Et pour cause, parce qu'on leur dit: ben on sait pas pourquoi vous avez ça...
Il y a une rencontre qui a eu lieu, effectivement ils ont parlés librement, il va y avoir des choses qui vont être reconnues et des voixs qui ont été entendu.
Mais par contre la version ils ont fait tout ce qu'il fallait, ça c'est maintenu.

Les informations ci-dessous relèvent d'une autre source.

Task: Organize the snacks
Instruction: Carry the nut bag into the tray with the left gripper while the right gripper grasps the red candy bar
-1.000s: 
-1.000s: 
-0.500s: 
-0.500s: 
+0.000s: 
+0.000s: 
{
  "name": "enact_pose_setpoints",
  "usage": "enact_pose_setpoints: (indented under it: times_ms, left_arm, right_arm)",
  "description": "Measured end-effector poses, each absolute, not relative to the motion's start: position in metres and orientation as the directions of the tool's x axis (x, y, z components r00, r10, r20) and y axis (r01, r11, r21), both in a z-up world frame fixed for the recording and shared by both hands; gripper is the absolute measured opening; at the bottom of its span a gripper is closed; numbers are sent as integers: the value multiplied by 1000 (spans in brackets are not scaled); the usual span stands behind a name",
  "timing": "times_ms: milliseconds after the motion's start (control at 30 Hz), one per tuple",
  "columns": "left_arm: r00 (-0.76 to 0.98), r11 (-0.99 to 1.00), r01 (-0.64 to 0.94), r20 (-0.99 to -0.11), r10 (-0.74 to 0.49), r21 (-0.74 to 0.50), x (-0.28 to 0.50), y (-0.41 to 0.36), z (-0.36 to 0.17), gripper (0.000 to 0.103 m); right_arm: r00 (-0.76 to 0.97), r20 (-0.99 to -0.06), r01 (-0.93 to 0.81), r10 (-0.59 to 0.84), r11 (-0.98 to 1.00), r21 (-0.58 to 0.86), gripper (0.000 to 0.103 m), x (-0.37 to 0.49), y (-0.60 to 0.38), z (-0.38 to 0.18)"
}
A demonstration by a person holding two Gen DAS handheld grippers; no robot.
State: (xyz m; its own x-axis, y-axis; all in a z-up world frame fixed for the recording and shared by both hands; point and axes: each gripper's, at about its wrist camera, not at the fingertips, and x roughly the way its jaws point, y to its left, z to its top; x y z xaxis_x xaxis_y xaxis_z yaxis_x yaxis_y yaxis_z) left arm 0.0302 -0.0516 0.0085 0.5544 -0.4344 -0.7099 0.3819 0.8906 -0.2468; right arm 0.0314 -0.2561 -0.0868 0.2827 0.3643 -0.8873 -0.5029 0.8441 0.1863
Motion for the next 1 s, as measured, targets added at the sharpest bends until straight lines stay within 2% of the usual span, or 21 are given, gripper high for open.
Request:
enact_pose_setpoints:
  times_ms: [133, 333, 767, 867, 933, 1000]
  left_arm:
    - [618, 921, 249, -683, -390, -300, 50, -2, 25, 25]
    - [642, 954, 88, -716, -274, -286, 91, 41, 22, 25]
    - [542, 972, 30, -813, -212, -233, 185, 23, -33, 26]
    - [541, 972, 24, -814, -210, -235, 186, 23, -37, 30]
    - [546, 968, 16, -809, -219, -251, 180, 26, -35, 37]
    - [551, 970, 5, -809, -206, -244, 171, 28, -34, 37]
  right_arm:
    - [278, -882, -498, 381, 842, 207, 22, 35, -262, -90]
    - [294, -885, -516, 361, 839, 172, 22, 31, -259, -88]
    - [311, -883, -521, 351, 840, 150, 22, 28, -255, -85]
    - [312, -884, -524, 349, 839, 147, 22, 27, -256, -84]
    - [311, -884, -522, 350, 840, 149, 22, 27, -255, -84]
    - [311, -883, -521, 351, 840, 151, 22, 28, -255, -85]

Mais il y a des effets secondaires même marginaux. Tout du long ça a été le problème de la balance bénéfice risque, c'était positif malgré tout. Même en reconnaissant des effets secondaires qui ont mis longtemps à être admis et ça a été très compliqué, la balance bénéfice risque reste positive pour la pharmacovigilance.
On refaira un point au niveau du rapport final et on en reparlera donc de ce qui est reconnu, de ce qui ne l'est pas, par l'état de la science et par les organismes gouvernementaux.